Dan Campbell, a member of USA Today's Board of contributors and a long-time Washington Post correspondent, penned an article for USA Today yesterday entitled "Demand more funding for Alzheimer's." It pictured singer Glen Campbell (related?) along with twenty column inches of text.
Campbell has found similar disconnects in the system to our findings re COPD research. For example:
From 2000 to 2010, the percentage of deaths in the U.S. from cancer, HIV/AIDs and cardiovascular diseases declined, some sharply, while deaths of people with Alzheimer's skyrocketed. The numbers reflect the money spent by the National Institutes of Health on research. For example, this year NIH is spending nearly seven times as much on HIV/AIDs as it is on Alzheimber's, though there are five times as many people with Alzheimer's as with HIV/AIDS. This ratio 35 to 1, is shocking, but sadly true.

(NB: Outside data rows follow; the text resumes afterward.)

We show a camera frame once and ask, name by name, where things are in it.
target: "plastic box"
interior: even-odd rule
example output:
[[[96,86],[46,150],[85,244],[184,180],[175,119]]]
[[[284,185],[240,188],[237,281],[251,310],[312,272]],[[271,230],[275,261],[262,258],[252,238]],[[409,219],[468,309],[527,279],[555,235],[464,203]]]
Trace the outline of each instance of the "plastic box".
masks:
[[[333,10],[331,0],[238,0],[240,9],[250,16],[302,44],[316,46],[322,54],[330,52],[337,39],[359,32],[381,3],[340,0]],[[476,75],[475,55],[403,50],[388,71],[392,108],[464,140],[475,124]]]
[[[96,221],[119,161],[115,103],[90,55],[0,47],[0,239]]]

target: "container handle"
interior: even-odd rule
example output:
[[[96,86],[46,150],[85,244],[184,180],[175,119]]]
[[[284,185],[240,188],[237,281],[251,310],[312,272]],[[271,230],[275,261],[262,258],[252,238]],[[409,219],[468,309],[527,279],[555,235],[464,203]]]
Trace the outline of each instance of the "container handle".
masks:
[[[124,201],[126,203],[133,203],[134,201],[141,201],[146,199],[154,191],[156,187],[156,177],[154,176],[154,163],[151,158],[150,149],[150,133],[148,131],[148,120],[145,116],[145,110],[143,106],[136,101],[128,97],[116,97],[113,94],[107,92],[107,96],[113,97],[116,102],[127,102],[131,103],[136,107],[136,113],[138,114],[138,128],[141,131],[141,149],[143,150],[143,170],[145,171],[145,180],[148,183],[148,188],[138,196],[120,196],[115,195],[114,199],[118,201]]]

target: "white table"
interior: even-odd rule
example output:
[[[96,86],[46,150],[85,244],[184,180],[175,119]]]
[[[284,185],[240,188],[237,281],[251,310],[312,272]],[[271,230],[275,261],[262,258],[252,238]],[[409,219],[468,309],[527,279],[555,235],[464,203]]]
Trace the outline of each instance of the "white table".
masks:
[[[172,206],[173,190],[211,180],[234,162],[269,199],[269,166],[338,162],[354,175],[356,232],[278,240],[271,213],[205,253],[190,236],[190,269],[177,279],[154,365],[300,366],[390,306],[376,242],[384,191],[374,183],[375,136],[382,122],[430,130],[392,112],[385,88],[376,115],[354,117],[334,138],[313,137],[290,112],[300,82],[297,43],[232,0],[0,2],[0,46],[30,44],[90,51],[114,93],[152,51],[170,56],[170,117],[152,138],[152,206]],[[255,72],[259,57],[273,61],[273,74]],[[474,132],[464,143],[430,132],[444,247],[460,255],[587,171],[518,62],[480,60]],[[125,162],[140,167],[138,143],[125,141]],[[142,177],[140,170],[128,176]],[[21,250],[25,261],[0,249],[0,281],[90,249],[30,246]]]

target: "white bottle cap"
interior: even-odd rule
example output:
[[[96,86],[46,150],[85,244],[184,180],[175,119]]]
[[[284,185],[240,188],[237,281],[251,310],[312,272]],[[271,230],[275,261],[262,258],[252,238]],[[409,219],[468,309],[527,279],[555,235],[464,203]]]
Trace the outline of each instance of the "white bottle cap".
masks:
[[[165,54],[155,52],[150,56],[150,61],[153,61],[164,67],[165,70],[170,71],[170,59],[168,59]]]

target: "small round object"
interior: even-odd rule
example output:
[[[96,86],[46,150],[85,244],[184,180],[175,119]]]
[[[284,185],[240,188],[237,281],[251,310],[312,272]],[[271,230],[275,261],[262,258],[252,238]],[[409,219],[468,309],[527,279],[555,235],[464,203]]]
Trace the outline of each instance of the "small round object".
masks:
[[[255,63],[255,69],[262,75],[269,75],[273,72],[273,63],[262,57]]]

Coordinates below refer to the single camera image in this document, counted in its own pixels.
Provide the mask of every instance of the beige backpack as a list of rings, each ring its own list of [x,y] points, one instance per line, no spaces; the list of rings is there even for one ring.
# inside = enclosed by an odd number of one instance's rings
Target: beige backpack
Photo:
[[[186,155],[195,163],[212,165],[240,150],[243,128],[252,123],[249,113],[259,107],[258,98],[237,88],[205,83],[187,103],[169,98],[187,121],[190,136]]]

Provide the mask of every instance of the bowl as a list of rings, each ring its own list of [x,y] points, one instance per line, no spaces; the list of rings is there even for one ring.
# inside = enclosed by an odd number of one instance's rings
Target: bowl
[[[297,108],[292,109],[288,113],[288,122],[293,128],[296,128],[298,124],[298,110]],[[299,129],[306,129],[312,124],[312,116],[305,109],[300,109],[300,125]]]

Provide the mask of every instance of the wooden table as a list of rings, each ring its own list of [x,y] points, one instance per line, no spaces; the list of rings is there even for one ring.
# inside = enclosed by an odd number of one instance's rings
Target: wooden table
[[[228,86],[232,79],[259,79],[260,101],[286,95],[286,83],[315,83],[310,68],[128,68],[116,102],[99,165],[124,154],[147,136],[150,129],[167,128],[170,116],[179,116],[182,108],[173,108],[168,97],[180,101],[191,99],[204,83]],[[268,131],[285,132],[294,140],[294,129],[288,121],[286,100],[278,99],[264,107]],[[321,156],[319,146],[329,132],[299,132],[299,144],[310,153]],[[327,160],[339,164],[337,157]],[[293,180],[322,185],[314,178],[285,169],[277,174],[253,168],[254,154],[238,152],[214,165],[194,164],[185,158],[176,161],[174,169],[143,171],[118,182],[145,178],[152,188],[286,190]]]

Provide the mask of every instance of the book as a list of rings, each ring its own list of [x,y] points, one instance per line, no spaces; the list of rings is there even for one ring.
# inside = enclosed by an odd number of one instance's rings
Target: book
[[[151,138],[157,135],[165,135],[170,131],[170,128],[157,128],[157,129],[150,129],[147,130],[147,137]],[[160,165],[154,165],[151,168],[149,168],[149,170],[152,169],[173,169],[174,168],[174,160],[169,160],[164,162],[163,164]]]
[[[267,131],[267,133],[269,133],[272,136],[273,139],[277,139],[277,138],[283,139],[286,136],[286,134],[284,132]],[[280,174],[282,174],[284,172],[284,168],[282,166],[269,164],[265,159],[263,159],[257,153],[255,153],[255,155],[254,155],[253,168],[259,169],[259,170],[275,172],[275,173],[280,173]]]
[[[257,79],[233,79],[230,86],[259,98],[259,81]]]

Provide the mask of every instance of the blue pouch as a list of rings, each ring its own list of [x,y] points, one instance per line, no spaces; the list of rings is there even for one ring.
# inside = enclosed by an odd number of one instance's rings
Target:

Campbell comes at the issue several ways -- the costs in the system, an aging bias in the research community (4% of Americans < 65 afflicted, almost 50% over 65 afflicted). I don't buy this particular statistic -- it probably should be 'almost 50% of those over 65 will show symptoms at some point' which is very different, and doesn't mean that half of us will inevitable drool for many years while gibbering. Nonetheless, the point is clear -- this is a frightening and debilitating disease that is hugely underfunded.
I love Campbell's closing idea -- demand that their U.S. representatives and senators spend one hour, without aides or professional escorts, wandering around an advanced-staage Alzheimer's ward. Not only would that quickly loosen federal purse strings for Alzheimer's research, those purse strings would virtually disappear. Guaranteed.
That is a great idea, and having tended for an aging parent severely afflicted by this horrible disease, I applaud the idea. However, I am not so sanguine as to think Congress would act. They cannot get their minds around gun control, or a million other topics -- this one seems equally elusive.
But, let's hope that a fire could be lit. And if it burns a little brightly, maybe COPD, which kils three times as many and has one-third the research money of Alzheimer's, might also be given more hope.